Throughout history, ransom letters have been used to extort cash, often from wealthy families, well-known entrepreneurs, celebrities, or political leaders. Most of these kidnapping notes were just the beginning of a series of events that would usually lead to the slaying of the abductee, and in some cases, the execution of the abductor. Kidnapping victims rarely make it away from their captors. Ransom notes can vary from long letters or postcards to the juxtaposed typography usually associated with the medium.
Criminals have been employing ransom notes dating back to the Middle Ages. Children are often the target, as they can be easier to abduct than adults. The first known American kidnapping accompanied with a ransom note took place in 1874, and kidnapping continues to be one of the most common offenses in the US.
In 1973, nine members of the Calabrian Mafia abducted John Paul Getty III - the grandson of an oil tycoon.
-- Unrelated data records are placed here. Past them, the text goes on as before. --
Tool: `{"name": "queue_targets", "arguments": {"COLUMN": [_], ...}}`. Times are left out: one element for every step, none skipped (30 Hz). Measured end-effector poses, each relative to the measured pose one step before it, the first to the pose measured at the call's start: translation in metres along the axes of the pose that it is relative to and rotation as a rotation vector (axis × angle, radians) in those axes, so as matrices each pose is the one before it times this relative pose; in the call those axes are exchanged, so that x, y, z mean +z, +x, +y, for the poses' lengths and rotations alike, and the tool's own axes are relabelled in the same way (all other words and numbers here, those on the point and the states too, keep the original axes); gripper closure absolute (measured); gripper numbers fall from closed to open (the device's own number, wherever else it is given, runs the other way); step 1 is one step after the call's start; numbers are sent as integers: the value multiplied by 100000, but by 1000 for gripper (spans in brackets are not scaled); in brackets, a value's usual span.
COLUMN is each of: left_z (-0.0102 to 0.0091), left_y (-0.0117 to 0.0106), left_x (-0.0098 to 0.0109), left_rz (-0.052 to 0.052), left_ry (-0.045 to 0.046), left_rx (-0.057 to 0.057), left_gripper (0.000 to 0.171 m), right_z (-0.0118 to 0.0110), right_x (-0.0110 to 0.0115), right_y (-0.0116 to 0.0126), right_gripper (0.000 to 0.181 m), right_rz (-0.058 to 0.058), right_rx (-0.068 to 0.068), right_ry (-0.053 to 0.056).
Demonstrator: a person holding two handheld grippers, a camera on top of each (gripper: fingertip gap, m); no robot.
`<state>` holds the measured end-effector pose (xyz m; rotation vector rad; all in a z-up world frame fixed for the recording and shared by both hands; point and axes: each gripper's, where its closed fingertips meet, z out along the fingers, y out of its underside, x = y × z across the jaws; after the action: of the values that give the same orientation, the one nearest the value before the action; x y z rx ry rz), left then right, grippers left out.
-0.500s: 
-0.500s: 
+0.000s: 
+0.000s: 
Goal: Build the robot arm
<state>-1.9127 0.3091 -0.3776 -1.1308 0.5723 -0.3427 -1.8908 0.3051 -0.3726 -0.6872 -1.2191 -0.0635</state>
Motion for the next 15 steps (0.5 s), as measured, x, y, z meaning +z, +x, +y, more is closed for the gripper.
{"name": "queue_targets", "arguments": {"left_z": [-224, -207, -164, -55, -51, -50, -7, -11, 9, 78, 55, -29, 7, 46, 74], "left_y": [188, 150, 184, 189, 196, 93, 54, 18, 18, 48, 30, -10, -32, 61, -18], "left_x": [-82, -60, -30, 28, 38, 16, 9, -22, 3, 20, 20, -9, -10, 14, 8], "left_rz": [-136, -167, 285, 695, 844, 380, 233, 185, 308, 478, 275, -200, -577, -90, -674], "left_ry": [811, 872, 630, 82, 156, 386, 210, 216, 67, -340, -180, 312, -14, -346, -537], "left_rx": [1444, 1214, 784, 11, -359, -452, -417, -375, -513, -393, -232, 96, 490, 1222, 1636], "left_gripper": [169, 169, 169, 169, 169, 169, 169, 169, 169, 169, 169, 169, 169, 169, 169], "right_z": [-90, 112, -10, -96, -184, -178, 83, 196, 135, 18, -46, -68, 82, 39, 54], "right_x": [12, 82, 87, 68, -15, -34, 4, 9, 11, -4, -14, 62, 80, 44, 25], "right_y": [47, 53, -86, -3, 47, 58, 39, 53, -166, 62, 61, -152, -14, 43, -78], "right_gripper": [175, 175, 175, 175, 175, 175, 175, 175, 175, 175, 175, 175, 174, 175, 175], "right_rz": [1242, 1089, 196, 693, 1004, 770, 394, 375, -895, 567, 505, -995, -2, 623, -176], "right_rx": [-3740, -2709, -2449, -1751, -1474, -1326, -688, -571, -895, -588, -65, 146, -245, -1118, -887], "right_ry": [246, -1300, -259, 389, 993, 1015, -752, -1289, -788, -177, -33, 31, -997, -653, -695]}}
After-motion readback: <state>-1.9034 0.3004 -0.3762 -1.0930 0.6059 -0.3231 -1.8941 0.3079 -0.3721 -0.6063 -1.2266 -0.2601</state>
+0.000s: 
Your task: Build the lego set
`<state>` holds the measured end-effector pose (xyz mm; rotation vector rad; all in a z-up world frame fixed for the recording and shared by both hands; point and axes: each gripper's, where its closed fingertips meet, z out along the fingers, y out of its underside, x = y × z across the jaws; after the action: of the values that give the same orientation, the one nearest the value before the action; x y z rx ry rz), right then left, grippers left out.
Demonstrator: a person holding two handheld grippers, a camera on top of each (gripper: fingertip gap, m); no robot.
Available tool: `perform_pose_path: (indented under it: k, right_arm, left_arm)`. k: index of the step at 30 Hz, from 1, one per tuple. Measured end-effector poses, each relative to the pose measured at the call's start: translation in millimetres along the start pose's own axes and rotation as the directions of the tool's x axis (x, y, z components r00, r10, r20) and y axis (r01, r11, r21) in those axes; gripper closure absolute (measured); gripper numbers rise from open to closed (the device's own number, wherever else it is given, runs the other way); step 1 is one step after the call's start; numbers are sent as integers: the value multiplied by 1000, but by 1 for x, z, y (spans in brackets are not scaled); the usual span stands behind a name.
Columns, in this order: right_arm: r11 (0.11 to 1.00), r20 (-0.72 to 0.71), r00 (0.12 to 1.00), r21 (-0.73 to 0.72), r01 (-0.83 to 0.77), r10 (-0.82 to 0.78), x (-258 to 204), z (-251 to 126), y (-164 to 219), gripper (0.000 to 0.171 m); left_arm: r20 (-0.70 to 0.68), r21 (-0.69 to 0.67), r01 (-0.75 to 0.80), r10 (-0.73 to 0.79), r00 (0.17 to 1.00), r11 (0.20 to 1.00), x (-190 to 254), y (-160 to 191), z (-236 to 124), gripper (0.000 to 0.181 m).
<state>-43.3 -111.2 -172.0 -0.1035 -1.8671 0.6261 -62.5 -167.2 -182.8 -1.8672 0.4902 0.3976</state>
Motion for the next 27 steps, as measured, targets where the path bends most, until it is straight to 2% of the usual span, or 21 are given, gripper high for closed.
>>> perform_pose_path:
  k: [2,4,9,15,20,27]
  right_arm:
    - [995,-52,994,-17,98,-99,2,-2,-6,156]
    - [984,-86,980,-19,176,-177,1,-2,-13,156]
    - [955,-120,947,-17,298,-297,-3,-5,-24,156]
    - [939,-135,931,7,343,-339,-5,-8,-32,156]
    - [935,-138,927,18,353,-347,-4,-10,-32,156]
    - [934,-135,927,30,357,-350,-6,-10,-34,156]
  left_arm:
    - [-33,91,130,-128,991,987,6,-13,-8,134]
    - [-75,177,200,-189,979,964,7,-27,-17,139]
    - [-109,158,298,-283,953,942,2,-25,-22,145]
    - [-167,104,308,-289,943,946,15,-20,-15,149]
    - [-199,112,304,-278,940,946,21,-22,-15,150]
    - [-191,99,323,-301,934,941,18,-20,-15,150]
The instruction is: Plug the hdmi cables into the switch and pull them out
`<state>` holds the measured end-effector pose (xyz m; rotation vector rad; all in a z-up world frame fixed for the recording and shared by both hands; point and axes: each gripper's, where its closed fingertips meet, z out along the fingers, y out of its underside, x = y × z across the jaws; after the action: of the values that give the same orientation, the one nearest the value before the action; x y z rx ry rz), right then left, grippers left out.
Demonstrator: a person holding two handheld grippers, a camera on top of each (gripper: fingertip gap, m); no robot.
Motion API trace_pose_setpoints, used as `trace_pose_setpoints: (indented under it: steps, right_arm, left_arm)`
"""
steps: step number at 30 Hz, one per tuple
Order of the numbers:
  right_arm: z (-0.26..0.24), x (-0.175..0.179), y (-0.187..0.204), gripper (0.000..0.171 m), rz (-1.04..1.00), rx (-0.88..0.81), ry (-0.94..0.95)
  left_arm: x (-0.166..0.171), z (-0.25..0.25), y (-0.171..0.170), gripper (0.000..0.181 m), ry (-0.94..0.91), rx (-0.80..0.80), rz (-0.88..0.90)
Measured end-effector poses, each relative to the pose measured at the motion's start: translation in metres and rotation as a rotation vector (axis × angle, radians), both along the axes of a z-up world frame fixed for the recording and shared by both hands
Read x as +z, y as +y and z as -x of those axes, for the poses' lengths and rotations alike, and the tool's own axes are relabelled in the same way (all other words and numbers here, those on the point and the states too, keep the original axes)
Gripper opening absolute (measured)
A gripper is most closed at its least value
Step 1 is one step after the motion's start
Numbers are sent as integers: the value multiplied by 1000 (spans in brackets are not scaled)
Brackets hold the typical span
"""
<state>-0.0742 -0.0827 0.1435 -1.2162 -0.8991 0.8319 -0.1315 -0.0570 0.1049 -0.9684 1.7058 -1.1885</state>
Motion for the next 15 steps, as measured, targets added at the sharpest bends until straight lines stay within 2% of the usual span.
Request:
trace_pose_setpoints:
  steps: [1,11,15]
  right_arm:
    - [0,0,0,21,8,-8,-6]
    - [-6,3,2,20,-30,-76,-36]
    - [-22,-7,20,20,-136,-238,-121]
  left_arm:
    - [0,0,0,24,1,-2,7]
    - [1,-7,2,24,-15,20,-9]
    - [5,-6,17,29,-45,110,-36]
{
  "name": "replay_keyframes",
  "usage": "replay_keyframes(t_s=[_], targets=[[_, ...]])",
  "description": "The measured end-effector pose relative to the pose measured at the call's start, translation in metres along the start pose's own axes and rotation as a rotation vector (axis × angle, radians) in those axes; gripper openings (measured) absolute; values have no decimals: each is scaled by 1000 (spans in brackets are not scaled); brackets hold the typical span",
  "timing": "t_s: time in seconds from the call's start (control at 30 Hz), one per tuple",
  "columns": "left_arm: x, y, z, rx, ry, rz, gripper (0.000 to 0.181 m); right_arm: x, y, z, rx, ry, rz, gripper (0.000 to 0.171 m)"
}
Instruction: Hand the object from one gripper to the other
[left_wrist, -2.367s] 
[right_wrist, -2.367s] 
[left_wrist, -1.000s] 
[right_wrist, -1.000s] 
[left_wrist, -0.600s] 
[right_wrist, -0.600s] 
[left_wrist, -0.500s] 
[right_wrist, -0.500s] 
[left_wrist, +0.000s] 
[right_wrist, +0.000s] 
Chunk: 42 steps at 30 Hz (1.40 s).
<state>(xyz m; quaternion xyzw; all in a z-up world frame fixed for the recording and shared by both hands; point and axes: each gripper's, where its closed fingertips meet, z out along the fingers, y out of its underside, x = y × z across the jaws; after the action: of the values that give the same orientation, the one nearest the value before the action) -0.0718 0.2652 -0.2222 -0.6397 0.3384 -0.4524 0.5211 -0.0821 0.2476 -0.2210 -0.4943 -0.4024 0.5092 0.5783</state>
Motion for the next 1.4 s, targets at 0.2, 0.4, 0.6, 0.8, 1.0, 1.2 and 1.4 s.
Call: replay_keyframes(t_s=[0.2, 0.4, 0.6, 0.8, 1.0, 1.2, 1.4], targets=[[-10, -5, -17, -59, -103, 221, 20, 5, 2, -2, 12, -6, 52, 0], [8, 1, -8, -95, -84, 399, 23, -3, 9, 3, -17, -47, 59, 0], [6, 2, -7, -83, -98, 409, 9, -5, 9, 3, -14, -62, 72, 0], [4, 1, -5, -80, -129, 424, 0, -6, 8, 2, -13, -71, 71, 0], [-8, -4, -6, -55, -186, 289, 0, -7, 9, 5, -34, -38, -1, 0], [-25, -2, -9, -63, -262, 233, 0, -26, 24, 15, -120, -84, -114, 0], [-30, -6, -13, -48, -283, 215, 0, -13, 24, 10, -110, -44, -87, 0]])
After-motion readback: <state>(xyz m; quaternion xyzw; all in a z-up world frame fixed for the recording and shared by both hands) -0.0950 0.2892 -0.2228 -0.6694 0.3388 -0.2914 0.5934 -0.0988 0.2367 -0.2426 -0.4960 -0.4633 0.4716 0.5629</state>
Getty, 16, was on holiday in Rome when the Mafia took him to a mountain hideaway. Shortly afterward, Getty's family received a ransom note asking for $17 million. Getty's grandfather refused to pay the ransom, so the next letter they received came with one of Getty's ears and the threat:
This is Paul's ear. If we don't get some money within 10 days, then the other ear will arrive. In other words, he will arrive in little bits.
Getty's family reluctantly paid the decreased ransom, and their son was safely returned. Italian authorities convicted two of the kidnappers, but the rest of the men involved were acquitted.
William Edward Hickman, 19, abducted 12-year-old Marion Parker from her Los Angeles school in 1927. After the abduction, Hickman began sending letters to her father demanding to be paid in gold certificates. He signed them as "FOX-FATE." One letter read: "Your daughter's life hangs by a thread and I have a Gillette ready and able to handle the situation."
After changing meeting places multiple times, the "Fox" and Marion's father finally met on a street corner, where Marion's father could see his daughter sitting in the passenger seat of the kidnapper's car concealed up to her neck by clothing and unable to move. Once her father handed over the ransom, Marion's body was thrown out of the car and a coroner later testified that she'd been dead for 12 hours. The courts hung Hickman for his offenses in 1928.
In September 1934, 6-year-old Dorothy Ann Distelhurst left kindergarten and began walking the three blocks to her Nashville home, but she never made it. A few days after her disappearance went public, a postcard showed up at her family home that threatened to burn the girl's eyes out with acid if her father didn't pay the exorbitant fee of $175,000.
More letters and postcards arrived from all over the country demanding ransoms. Even though the police told her father that the messages were all likely hoaxes, he still flew to New York and attempted to pay $5,000 to a man who claimed to have his daughter. It was later found that man had never even been to Nashville.
About a month after the postcard incident, Dorothy's body was found in a shallow grave. An unknown assailant had bashed her head in with a hammer and used acid to burn off her face.
In 1934, an unknown man abducted 6-year-old June Robles - daughter of Fernando Robles, the owner of the Robles Electric Company - outside of her school in Tucson. After the kidnapping, the man paid a young boy 25 cents to deliver a note to Fernando demanding $15,000 for June's safe return. The mystery man only referred to himself as "Z" and instructed Fernando not to speak with the police.
After a lot of back and forth, "Z" cut contact with Fernando. Then the Governor of Arizona received a postcard mailed from Chicago that gave him instructions as to where June was being kept in the desert. It took highway patrolmen two hours to find June, who was locked in a small metal cage and buried under some shrubbery. She was alive and unharmed.